▶ **Description of the task**:
Every line below that holds the string "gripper" must be copied.
■ ■ ■
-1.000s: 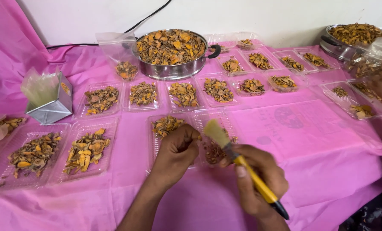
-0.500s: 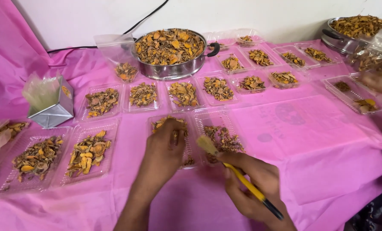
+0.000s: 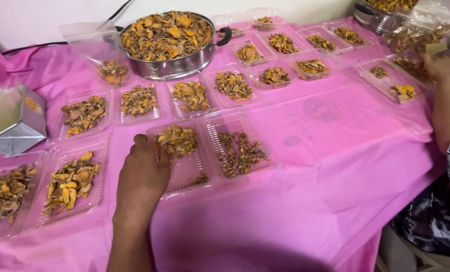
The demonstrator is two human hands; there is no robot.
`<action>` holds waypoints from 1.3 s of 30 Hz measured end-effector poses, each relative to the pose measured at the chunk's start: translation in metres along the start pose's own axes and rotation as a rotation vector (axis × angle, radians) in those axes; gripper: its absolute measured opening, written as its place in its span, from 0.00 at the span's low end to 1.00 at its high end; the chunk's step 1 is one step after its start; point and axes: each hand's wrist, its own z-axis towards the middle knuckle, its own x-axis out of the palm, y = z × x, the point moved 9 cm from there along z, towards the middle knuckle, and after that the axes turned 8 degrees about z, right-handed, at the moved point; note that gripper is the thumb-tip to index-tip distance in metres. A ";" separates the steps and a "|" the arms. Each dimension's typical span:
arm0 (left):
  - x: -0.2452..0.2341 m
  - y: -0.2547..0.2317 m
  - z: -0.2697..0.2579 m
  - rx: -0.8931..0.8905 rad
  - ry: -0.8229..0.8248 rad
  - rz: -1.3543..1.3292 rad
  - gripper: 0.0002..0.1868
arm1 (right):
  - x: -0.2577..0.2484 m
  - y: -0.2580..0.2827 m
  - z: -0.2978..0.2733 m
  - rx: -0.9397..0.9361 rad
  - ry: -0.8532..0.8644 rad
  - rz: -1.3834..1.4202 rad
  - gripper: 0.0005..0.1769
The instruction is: Sorting and cleaning dried herbs in small plastic trays using a brush and fingers to remove debris.
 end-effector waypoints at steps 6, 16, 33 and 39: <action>0.010 0.016 0.002 -0.083 0.110 0.046 0.21 | 0.003 -0.070 0.008 0.107 0.156 -0.030 0.17; 0.018 0.026 0.012 -0.064 0.090 0.039 0.23 | -0.003 -0.306 -0.002 0.149 0.399 -0.264 0.17; -0.046 -0.025 -0.020 0.227 -0.363 -0.297 0.07 | 0.001 -0.303 -0.003 0.144 0.364 -0.093 0.04; -0.016 -0.033 -0.016 0.208 -0.137 -0.248 0.10 | 0.016 -0.299 0.014 0.118 0.453 -0.168 0.08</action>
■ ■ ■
▶ **Written answer**:
`<action>` holds waypoints from 1.3 s of 30 Hz measured end-effector poses, each relative to the pose measured at the chunk's start: translation in metres along the start pose's own axes and rotation as a rotation vector (axis × angle, radians) in those axes; gripper: its absolute measured opening, written as its place in its span, from 0.00 at the span's low end to 1.00 at its high end; the chunk's step 1 is one step after its start; point and axes: each hand's wrist, its own z-axis towards the middle knuckle, its own x-axis out of the palm, y = z × x, the point moved 9 cm from there along z, towards the middle knuckle, and after that the axes turned 8 degrees about z, right-handed, at the moved point; note that gripper is the thumb-tip to index-tip distance in metres. A ";" separates the steps and a "|" the arms. Each dimension's typical span:
  - gripper: 0.0002..0.1868
  - gripper: 0.0005..0.1769

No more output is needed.